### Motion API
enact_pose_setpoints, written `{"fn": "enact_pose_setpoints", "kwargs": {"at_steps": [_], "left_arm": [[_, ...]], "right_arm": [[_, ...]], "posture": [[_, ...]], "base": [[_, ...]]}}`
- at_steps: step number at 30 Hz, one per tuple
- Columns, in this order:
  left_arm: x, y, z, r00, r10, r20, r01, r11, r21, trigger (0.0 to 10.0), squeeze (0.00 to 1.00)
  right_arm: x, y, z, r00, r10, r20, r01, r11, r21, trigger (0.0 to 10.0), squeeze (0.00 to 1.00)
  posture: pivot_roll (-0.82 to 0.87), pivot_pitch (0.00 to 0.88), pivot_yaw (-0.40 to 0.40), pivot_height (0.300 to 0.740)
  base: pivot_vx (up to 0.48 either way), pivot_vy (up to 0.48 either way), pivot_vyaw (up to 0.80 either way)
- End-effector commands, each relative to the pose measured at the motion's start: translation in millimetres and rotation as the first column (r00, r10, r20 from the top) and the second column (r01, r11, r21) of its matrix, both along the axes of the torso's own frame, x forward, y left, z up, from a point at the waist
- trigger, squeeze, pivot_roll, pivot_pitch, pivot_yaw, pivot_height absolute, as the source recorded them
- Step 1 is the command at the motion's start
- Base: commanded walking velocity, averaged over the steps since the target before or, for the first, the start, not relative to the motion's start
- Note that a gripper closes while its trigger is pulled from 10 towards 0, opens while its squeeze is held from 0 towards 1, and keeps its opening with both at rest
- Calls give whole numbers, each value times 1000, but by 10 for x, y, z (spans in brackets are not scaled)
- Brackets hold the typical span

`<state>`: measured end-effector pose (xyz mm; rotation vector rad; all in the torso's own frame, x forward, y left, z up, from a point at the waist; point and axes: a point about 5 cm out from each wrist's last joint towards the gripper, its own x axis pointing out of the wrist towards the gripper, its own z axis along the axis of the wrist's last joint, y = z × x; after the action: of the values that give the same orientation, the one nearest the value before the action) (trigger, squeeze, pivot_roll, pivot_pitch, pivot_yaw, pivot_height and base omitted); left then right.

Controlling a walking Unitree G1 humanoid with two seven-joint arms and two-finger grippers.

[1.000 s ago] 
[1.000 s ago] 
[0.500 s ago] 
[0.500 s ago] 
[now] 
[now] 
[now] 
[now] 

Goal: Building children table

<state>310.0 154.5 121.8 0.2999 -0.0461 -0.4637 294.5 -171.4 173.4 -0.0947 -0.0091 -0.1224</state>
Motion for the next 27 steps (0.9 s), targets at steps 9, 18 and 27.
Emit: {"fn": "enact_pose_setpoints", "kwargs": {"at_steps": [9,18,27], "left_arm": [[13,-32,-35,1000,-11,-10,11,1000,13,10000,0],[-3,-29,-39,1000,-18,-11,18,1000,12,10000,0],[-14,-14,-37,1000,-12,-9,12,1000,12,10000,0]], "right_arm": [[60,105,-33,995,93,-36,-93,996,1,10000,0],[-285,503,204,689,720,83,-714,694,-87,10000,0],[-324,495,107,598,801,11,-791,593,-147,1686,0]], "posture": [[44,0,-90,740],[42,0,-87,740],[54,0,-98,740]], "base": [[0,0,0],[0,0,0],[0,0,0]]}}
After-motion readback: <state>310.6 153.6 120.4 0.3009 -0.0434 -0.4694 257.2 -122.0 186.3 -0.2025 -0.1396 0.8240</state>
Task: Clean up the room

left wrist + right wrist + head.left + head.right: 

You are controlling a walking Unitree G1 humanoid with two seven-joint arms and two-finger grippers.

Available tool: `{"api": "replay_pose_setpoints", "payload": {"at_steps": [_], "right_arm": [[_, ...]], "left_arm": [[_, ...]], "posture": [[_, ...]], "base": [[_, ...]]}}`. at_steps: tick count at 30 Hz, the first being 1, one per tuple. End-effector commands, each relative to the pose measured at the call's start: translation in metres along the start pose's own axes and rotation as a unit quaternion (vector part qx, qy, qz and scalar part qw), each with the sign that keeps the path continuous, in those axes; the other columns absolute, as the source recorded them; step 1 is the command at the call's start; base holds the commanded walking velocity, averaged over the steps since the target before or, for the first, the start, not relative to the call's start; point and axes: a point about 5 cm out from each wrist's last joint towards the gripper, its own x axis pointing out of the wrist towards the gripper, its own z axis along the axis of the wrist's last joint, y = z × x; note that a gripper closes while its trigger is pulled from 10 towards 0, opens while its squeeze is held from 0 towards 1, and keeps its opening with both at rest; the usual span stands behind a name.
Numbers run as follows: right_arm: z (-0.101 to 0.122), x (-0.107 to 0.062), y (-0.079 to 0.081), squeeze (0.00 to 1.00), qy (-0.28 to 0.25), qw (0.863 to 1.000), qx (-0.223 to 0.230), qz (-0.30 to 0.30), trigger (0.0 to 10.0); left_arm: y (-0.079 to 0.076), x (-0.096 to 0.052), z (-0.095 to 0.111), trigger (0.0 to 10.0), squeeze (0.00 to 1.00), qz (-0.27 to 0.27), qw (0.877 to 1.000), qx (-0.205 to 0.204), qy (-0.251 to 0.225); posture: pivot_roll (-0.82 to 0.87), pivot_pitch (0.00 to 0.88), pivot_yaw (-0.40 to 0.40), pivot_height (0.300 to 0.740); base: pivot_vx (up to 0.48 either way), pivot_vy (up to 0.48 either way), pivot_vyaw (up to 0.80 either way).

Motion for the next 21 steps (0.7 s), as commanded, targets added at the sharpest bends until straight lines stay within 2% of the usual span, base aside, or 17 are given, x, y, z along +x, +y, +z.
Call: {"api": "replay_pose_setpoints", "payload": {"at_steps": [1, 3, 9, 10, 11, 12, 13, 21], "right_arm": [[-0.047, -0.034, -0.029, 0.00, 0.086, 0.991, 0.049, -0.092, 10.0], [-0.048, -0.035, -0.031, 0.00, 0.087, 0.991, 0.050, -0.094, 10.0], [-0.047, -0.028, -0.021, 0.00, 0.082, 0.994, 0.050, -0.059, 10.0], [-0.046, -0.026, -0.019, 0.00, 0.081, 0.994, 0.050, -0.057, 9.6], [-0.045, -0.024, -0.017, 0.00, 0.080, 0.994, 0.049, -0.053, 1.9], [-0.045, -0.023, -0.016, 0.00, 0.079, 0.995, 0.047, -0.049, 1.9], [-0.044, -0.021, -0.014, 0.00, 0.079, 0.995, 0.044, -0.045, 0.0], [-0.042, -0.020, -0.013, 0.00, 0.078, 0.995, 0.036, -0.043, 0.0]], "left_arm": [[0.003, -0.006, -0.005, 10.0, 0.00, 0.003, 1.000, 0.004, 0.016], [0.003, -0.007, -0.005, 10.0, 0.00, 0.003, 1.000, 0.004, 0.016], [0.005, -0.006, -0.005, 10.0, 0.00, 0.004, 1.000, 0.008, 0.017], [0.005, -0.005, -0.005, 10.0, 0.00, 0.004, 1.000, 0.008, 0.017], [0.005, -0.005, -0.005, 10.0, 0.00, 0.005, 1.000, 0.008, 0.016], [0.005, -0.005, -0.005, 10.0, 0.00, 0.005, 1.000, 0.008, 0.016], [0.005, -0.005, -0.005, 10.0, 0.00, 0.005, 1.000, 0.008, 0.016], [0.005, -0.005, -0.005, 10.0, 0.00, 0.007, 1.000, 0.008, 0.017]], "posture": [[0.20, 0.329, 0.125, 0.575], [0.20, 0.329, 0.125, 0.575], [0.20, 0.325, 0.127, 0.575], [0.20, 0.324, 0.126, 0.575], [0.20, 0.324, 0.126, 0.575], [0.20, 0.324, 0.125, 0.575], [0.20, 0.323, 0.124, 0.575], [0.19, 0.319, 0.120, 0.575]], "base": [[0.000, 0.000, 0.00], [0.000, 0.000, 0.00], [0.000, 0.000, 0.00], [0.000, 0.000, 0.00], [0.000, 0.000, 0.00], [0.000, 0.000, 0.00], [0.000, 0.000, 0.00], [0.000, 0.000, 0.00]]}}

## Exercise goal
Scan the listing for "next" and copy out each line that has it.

## Task solution
Motion for the next 27 steps (0.9 s), targets at steps 9, 18 and 27.
Motion for the next 21 steps (0.7 s), as commanded, targets added at the sharpest bends until straight lines stay within 2% of the usual span, base aside, or 17 are given, x, y, z along +x, +y, +z.

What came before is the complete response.